Tuesday, January 8, 2013

1500 Calories Per Day: The Nazis Thought it Was Plenty, Too

I'm just throwing out a quotation from a book called The Taste of War: World War Two and the Battle for Food because of how shocked I am to read about the number of people who wasted away to skin and bones in Germany during WWII on 1500 CALORIES A DAY, which many of us have been brainwashed into thinking is a sufficient amount of food to be eating in a day while training, even when not dieting for a contest (or to lose fat).
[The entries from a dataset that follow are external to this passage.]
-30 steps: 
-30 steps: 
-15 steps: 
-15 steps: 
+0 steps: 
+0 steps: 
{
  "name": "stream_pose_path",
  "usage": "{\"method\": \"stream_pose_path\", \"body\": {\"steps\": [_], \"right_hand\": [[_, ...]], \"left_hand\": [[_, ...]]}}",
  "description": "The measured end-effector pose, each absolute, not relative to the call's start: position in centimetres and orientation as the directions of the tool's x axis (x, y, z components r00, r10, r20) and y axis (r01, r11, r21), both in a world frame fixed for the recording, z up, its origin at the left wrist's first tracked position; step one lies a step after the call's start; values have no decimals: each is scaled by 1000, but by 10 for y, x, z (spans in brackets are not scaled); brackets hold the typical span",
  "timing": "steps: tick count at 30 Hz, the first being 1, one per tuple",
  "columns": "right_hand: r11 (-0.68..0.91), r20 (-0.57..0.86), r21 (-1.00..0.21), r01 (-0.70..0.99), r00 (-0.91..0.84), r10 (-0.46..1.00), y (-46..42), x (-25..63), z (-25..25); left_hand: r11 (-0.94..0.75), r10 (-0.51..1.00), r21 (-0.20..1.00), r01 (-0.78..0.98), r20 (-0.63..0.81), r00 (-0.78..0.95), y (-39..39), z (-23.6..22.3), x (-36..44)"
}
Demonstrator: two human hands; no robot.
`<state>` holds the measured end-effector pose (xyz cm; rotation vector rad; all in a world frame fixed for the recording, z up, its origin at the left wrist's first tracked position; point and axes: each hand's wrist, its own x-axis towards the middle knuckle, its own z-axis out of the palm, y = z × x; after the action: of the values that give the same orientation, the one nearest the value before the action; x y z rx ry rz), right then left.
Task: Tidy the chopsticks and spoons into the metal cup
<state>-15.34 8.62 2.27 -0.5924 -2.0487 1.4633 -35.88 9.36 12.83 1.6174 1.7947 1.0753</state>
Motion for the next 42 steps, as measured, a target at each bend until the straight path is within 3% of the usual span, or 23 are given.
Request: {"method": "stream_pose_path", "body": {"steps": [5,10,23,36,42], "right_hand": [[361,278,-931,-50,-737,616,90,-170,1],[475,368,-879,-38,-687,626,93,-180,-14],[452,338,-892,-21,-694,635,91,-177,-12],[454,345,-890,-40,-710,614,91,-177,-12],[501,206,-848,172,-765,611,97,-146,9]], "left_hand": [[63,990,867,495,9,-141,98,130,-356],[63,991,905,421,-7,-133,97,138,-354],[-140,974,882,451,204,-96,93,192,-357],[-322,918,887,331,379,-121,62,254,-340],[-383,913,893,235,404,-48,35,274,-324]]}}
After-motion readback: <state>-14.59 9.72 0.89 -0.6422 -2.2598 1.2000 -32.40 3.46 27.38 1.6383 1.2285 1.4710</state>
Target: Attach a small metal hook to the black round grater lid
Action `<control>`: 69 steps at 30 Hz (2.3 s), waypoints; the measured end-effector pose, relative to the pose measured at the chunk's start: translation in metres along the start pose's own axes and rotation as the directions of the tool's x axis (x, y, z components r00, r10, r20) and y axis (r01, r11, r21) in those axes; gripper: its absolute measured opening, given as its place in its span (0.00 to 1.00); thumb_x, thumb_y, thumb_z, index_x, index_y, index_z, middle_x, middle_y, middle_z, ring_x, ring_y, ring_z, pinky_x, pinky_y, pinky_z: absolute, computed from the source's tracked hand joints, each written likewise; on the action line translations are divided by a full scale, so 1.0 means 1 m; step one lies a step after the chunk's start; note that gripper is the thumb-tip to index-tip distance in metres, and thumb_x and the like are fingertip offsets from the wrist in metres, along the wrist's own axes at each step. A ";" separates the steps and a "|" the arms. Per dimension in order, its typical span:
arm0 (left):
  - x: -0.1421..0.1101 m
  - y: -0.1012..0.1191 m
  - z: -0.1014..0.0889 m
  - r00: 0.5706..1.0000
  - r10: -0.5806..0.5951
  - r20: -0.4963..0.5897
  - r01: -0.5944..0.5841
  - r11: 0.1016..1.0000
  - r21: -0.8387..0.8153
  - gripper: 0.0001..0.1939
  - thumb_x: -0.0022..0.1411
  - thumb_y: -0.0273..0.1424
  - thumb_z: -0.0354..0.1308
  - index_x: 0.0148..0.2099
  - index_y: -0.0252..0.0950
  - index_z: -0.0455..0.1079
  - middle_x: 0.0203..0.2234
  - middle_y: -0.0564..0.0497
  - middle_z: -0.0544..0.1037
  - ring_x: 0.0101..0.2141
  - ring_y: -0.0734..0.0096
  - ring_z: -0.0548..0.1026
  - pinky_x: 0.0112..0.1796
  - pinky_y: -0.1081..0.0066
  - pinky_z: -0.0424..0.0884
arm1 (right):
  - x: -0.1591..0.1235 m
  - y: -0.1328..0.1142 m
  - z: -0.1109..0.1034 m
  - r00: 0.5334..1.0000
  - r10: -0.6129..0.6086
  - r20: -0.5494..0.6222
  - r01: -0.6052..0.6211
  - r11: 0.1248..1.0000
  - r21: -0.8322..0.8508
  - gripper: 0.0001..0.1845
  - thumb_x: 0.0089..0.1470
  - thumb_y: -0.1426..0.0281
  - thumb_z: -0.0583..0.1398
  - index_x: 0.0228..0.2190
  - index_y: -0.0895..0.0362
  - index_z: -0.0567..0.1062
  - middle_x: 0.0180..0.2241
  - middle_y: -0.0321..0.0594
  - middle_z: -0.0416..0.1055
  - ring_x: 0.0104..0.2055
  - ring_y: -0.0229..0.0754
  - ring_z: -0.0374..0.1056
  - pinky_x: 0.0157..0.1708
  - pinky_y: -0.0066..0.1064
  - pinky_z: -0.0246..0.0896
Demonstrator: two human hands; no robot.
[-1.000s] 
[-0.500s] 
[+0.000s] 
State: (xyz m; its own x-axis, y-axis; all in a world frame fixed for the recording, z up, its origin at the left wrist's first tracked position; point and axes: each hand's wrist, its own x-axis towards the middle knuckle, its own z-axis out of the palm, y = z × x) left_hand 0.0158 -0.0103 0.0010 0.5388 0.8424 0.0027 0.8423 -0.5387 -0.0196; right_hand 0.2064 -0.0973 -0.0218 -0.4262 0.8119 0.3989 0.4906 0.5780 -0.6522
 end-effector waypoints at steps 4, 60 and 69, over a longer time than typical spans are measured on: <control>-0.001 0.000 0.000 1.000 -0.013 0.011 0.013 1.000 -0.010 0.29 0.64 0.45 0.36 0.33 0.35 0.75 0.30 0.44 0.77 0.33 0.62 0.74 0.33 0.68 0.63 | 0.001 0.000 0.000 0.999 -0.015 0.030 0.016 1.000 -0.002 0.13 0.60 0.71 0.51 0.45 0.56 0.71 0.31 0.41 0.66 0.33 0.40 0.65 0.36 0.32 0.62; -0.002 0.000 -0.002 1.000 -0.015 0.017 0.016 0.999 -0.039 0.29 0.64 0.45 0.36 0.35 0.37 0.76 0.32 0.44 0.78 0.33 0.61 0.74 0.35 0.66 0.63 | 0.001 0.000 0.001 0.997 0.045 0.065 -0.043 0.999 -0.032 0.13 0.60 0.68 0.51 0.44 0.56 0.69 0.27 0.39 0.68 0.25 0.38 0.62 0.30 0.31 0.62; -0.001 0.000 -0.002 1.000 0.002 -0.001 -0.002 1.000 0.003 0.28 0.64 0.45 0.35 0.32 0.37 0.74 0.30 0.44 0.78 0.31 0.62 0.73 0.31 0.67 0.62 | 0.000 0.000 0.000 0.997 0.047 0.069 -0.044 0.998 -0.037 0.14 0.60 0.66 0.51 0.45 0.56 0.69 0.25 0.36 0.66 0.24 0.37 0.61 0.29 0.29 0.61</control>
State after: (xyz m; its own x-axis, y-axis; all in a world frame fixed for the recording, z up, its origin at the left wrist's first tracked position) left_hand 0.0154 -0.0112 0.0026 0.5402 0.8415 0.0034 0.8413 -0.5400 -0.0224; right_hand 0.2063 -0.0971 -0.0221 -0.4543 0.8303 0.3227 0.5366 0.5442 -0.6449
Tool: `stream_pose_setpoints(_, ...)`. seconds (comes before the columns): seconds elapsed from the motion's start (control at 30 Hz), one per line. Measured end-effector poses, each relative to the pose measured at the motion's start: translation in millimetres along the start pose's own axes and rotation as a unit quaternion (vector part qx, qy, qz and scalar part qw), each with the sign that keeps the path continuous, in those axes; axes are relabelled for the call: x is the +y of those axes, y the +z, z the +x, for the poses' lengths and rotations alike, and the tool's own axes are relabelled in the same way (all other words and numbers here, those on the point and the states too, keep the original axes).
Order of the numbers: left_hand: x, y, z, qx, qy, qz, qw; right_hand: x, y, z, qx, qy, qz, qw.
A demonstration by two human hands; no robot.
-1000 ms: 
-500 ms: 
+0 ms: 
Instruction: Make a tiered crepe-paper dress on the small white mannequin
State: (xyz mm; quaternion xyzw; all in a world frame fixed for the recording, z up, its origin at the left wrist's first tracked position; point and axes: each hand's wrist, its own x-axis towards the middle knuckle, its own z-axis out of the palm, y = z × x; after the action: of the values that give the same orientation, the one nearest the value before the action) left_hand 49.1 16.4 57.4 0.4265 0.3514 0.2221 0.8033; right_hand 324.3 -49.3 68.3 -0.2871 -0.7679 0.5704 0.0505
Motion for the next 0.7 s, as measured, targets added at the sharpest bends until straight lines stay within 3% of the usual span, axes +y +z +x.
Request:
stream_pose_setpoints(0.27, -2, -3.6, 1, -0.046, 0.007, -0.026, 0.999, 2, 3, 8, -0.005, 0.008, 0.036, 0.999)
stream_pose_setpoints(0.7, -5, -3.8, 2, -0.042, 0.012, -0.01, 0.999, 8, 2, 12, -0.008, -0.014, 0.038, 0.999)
The quotation below talks about workers, so we're talking people in a deficit from activity (like women in contest prep), but I've also discovered that German people who were not in work camps, for example women who were working clerical jobs or nursing, ALSO wasted away on 1500 calories per day (and then many were repeatedly raped by their liberators at the end of the war, but I digress). Everyone in the country, not just people in the work camps, was skin and bones.
In 1942 Göring told leaders of the occupied countries "The Führer repeatedly said, and I repeat after him, if anyone has to go hungry, it shall not be the Germans but other peoples." Below the normal rationing system, a second tier of food allocation operated for non-Aryans. From 1939, Jews were charged an extra 10% for food and were only allowed to shop after 4 p.m., when most food shops had run out of stocks. By 1942, Jews were not allowed to buy meat, eggs, or milk. A similar starvation policy was applied to the mentally ill and disabled living in institutions, particularly to children. But these policies did not work when applied to people who were expected to work for German industry. The 6.5 million industrial workers brought in from the east were each only allowed 1500 calories a day, but it soon became apparent that few could not carry out physical work at that level. Speer wanted the rations to be improved, pointing out that two workers on 1500 calories could not do the same work as one worker receiving 3000 calories. But this request came up against Nazi ideology. "It would be politically unthinkable to improve the diet of these subhumans...".
More (from Wikipedia's Morgenthau Plan entry for efficiency):
In early 1946 U.S. President Harry S. Truman finally bowed to pressure from Senators, Congress and public to allow foreign relief organization to enter Germany in order to review the food situation. In mid-1946 non-German relief organizations were finally permitted to help starving German children. During 1946 the average German adult received less than 1,500 calories a day. 2,000 calories was then considered the minimum an individual can endure on for a limited period of time with reasonable health.

Ladies, if you think a sub 1000 calorie contest prep diet is okay, followed by a 1500 calorie per day offseason, please rethink your thinking. If you're being coached or otherwise advised by someone who thinks this amount of food is okay, fire that person's ass NOW!!

If you're abusing yourself in this way for whatever reason, think of what these low calories did over time to people on war rations.